Migrating from PostgreSQL to Redshift data store

Hi I am moving from using PostgreSQL to Redshift as my data store. Would like to ask suggestion on how best to do this.

I am planning to do either of this:

  1. Dump all postgresql DBs data (pg_dump dbname > dumpfile) and restore them to Redshift (psql dbname < dumpfile).
  2. Moving all the runs in shredded:archive folder to shredded:good and re-run the storage loading process in EmrEtlRunner using --resume_from rdb_load (or step 13 in the Batch Pipeline Diagram. Do I have to move runs from enriched:archive to enriched:good too if I use this method?

Would like to know which method is best to use as well as the advantage and disadvantage of both.

Thank you!

@aditya, I haven’t been involved in this kind of migration and thus cannot comment on the best option.

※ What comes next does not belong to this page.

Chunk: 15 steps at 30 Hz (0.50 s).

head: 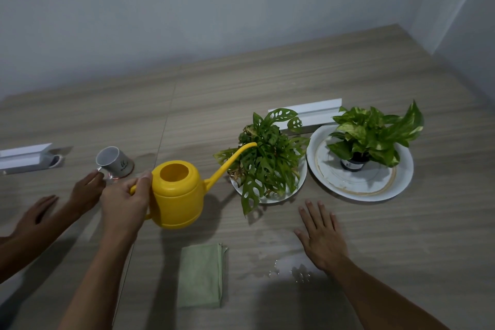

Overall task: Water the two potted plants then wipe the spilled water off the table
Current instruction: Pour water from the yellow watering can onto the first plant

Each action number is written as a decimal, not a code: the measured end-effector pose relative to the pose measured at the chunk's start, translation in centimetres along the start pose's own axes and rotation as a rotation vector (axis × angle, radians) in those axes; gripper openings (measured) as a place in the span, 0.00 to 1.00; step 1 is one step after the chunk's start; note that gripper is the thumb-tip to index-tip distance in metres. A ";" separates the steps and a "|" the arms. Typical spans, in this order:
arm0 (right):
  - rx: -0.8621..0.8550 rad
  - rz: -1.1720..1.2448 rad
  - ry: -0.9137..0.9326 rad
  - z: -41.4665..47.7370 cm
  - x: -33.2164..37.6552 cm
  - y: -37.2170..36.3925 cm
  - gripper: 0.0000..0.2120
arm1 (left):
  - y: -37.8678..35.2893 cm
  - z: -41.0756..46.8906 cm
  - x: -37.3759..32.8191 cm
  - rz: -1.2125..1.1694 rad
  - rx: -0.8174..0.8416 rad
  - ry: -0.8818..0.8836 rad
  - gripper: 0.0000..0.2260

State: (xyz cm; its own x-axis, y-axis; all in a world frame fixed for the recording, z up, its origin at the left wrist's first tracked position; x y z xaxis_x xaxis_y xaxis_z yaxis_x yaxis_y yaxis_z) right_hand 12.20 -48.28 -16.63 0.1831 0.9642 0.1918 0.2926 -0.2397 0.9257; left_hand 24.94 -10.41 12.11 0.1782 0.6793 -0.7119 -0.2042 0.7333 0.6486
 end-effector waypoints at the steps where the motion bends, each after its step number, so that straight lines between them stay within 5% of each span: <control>1: 0.001 -0.008 0.000 0.0 0.0 0.0 0.33 | 0.0 0.0 -0.1 0.005 0.006 -0.006 0.28; 15: -0.007 -0.008 -0.005 -0.2 0.0 0.1 0.33 | -0.3 1.0 0.0 0.012 -0.027 0.022 0.27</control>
State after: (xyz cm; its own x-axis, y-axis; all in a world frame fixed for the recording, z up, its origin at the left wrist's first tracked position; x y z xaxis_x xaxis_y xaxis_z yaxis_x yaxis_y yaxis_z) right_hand 12.05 -48.29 -16.45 0.1854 0.9655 0.1830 0.2871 -0.2313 0.9295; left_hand 25.96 -10.61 12.13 0.1541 0.6868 -0.7103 -0.2316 0.7240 0.6497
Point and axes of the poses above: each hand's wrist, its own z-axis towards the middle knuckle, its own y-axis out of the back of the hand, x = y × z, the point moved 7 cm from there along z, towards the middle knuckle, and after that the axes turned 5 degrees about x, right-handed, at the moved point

I would like just to comment on the 2nd option.

All the archived shredded files would need to be in a single run=... folder when resuming from shred. Thus you either move one run folder at a time or combine the whole archive in a single run folder (if feasible, depending on the total volume). Make sure the folder structure in the run folder is maintained.

You do not have to move archived enriched but you might want to skip archive_enriched as the job might fail at that step if no files are found in the enriched good bucket.

Hi @ihor, Thanks for the suggestion. I also realized I still have run=... in my shredded:good folders which contain the folderName_$folder$ file which I assume flag that this particular folder has been processed. Should I keep them for run=... folders that I want to process? Or should I delete these folders first?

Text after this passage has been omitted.